===== Material provided =====
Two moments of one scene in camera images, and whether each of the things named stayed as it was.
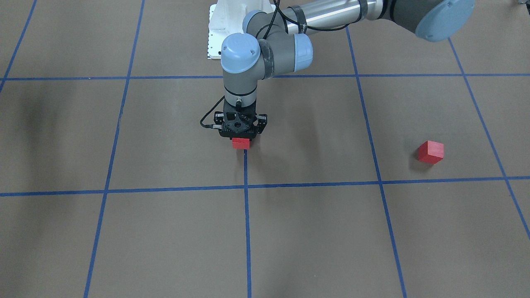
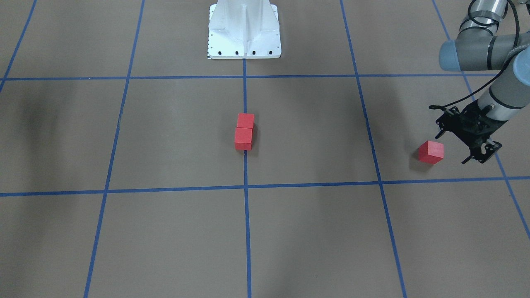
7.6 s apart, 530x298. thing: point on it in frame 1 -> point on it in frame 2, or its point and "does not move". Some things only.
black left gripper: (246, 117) -> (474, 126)
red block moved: (240, 143) does not move
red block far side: (431, 152) does not move
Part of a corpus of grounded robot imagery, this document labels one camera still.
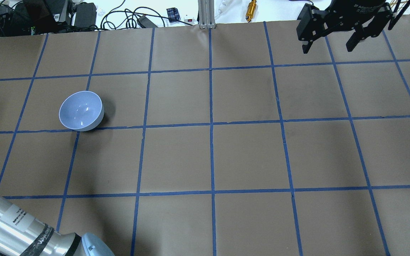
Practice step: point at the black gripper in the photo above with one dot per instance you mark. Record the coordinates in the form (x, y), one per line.
(358, 9)

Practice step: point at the blue bowl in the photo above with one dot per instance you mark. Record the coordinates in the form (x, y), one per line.
(81, 111)

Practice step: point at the brass cylinder fitting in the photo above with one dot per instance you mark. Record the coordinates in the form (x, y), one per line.
(250, 11)

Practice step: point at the brown paper table mat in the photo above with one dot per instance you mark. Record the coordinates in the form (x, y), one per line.
(228, 142)

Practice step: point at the small blue box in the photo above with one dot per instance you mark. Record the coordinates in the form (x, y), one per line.
(173, 15)

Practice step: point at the black power adapter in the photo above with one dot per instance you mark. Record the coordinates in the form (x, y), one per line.
(144, 22)

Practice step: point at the aluminium frame post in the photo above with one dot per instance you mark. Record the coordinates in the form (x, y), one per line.
(206, 14)

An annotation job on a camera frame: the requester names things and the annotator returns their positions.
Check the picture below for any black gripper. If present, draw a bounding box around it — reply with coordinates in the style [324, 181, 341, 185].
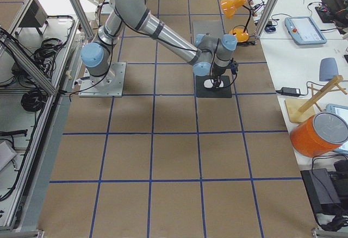
[212, 64, 226, 89]

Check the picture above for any white computer mouse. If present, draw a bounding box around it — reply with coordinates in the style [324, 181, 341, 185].
[203, 79, 224, 89]

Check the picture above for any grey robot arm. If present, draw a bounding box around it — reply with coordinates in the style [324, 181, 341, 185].
[81, 0, 237, 89]

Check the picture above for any black mousepad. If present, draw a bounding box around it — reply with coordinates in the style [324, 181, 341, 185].
[195, 76, 232, 98]

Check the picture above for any black power adapter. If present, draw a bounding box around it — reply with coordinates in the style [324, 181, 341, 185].
[280, 87, 301, 97]

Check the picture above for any orange desk lamp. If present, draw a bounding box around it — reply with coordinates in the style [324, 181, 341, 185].
[220, 0, 250, 43]

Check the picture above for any wooden stand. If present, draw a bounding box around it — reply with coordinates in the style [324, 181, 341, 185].
[285, 75, 347, 123]

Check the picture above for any blue teach pendant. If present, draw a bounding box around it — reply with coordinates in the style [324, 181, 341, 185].
[284, 16, 327, 45]

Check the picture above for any orange cylindrical container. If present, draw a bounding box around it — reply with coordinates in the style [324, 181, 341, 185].
[290, 112, 347, 157]

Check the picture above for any black electronics box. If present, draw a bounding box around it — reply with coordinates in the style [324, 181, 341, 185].
[301, 168, 342, 215]

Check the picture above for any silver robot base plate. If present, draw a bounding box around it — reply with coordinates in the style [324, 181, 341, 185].
[78, 62, 127, 97]

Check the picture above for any aluminium frame post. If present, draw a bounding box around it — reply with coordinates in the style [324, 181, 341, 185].
[255, 0, 278, 39]

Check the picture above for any aluminium frame rail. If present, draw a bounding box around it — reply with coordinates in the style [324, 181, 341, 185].
[69, 0, 94, 40]

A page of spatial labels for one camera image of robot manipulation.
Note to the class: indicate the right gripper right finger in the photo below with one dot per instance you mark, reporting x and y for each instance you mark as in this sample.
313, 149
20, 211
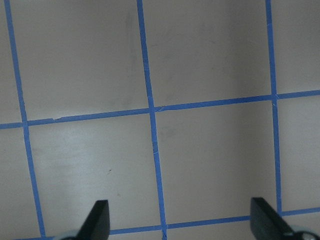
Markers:
266, 223

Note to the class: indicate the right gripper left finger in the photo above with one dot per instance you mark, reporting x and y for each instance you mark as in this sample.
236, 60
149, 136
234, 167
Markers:
97, 224
=====
# The problem:
Only the lines that hold the word "reporting" are wanted; each should be pulled from the records.

# Completed task:
Note to the class: indicate the right gripper right finger in the photo below with one dot per instance you mark, reporting x and y for each instance you mark as in this sample.
Note to the class: indicate the right gripper left finger in the photo above with one dot per instance you mark, reporting x and y for each instance you mark as in this sample.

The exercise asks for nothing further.